Euan Leitch, assistant director of the Cockburn Association, found the dusty old book in a cupboard. He said the plan offers an enlightening snapshot of “what might have been”.

He said: “The road system through the city centre is pretty eye-opening, it spans the Waverley Valley and there is a tunnel running right through The Mound.

“That period, the late-40s, was very car- orientated and it makes you glad that some of these plans never came to fruition, although this is a pity when it comes to the proposed redevelopment of St James’ Square. Planners imagined it as a cultural centre featuring concert halls and theatres.

“Instead, we received a shopping mall with offices above it.”

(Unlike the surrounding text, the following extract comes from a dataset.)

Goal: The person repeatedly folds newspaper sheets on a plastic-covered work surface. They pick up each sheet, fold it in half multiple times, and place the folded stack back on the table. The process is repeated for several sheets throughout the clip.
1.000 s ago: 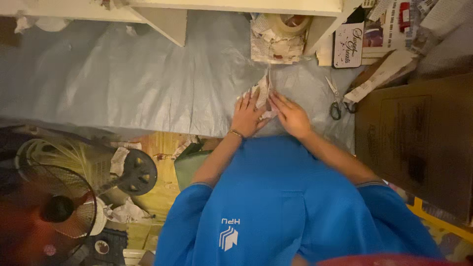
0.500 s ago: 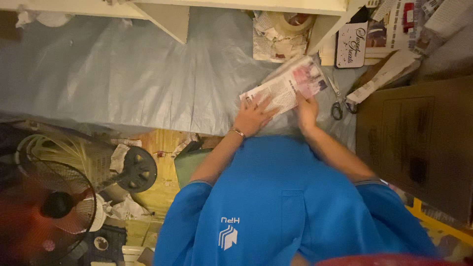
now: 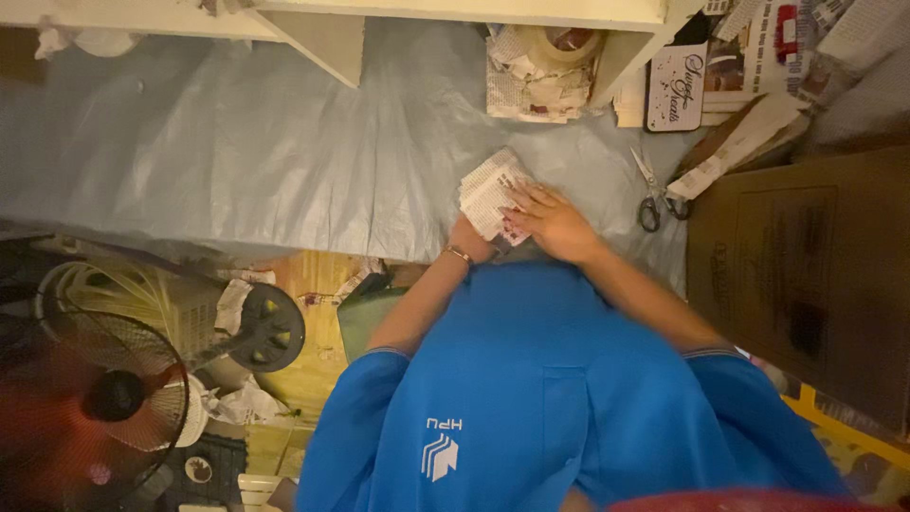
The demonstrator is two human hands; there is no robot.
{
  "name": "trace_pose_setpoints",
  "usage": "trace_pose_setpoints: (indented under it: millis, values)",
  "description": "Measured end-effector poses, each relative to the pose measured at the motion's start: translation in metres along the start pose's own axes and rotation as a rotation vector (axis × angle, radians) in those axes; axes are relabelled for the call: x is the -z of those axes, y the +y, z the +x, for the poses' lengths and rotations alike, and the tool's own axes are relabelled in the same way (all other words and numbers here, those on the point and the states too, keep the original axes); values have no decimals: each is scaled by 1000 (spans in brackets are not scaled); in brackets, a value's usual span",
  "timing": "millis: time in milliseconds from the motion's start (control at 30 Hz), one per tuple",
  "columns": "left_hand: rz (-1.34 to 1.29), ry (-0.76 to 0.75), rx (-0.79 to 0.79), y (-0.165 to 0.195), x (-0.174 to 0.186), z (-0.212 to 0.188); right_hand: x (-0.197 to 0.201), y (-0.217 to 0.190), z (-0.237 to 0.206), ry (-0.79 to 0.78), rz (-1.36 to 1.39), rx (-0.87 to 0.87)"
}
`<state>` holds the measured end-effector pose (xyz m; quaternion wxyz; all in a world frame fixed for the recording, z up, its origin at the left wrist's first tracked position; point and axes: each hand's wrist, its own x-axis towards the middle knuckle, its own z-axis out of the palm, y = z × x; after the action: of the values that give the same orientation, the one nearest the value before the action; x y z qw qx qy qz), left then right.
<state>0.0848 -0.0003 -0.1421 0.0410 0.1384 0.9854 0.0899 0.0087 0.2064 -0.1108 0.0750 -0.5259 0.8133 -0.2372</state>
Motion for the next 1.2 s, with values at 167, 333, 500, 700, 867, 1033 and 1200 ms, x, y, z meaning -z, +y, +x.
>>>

St James’ Square was demolished in the mid to late-1960s and the present-day shopping centre opened on the site in 1970.

He said: “The Abercrombie and Plumstead post-war plan is the equivalent of the Local Plan today and it dictated the shape of what Edinburgh became. These planners in the post-war period had the best interests of the city in the forefront of their minds.”

Another major project touted in the document is the expansion of Portobello – 
featuring a school on land which today is the community park. Ironically, parents and campaigners have been locked in a bitter tussle over the construction of a new Portobello High on the site for several years.

Euan added: “If this project had been given the go-ahead we would not have the ongoing debate over the siting of a new school.

“Planners in 1949 envisioned the town expanding in that direction with housing and a school north of Milton Road.”

One key modern project that will soon be carried out as suggested by 1940s planners is the Water of Leith improvements. Council officials had envisioned a green oasis snaking through the city with walkways and recreational facilities.